Introduction to Literary Criticism – these tasks are OPTIONAL For this section, you need to read, then print and keep, a selection of literary criticism in a portfolio. You will be expected to produce this for your teacher. You should continue to add to this as the course progresses.

  1. Read ‘Schulz: Why I Despise The Great Gatsby’ by Kathryn Schulz. Highlight and summarise the main points of her argument:  http://www.vulture.com/2013/05/schulz-on-the-great-gatsby.html
  2.  Read ‘Cat on a Hot Tin Roof: Tennessee Williams’s southern discomfort’ by Michael Billington and explain his views on previous stage adaptations of the play: http://www.theguardian.com/stage/2012/sep/30/cat-on-a-hot-tin-roof
  3. Read ‘The Literary Merits of Potter’ by Ryan Britt. Highlight and summarise the main elements of both sides of the argument presented.
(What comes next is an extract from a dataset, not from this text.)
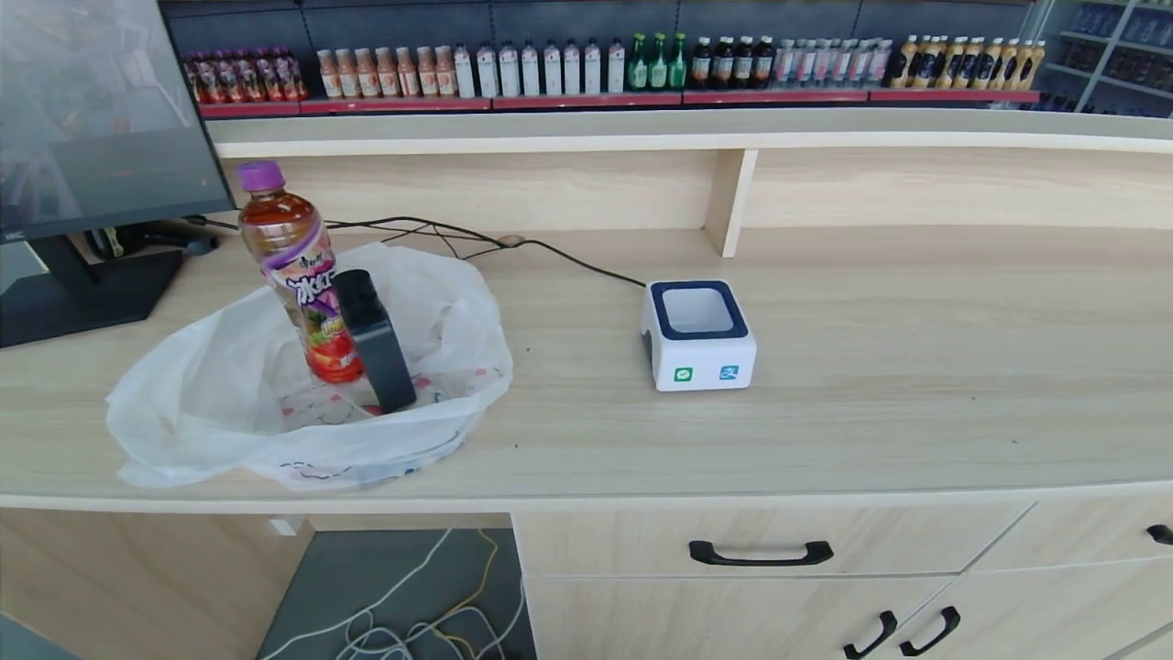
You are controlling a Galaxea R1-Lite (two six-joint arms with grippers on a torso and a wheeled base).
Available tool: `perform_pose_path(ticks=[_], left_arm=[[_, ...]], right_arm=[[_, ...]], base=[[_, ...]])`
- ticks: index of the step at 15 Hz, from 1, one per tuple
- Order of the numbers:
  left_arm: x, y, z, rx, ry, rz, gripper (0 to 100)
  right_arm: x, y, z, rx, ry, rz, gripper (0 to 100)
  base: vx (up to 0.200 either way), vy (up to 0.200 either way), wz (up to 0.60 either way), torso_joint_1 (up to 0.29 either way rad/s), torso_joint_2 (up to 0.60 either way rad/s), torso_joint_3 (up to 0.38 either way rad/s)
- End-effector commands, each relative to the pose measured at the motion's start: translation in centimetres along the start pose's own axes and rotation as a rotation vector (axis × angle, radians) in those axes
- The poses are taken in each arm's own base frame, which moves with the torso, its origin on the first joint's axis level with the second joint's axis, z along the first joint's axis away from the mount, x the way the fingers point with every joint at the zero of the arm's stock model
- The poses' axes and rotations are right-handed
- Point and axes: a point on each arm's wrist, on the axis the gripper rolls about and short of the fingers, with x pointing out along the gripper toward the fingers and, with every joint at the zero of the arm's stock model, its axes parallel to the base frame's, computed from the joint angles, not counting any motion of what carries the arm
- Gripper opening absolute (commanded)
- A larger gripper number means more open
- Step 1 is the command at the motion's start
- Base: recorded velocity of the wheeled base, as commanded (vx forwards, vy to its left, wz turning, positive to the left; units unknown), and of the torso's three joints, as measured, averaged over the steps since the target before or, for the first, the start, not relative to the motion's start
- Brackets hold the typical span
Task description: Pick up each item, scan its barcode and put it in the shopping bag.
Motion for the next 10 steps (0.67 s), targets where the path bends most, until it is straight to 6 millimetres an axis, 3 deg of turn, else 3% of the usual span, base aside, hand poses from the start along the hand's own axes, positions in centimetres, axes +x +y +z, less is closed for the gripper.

Furthermore, post a comment at the bottom of the webpage explaining your opinion of whether ‘Harry Potter’ should be considered as English Literature: http://www.tor.com/blogs/2011/06/genre-in-the-mainstream-the-literary-merits-of-potter
  4. Research and collate two separate pieces of literary criticism on your favourite novel.
  5.  Find at least one piece of literary criticism for each of the set texts for the course.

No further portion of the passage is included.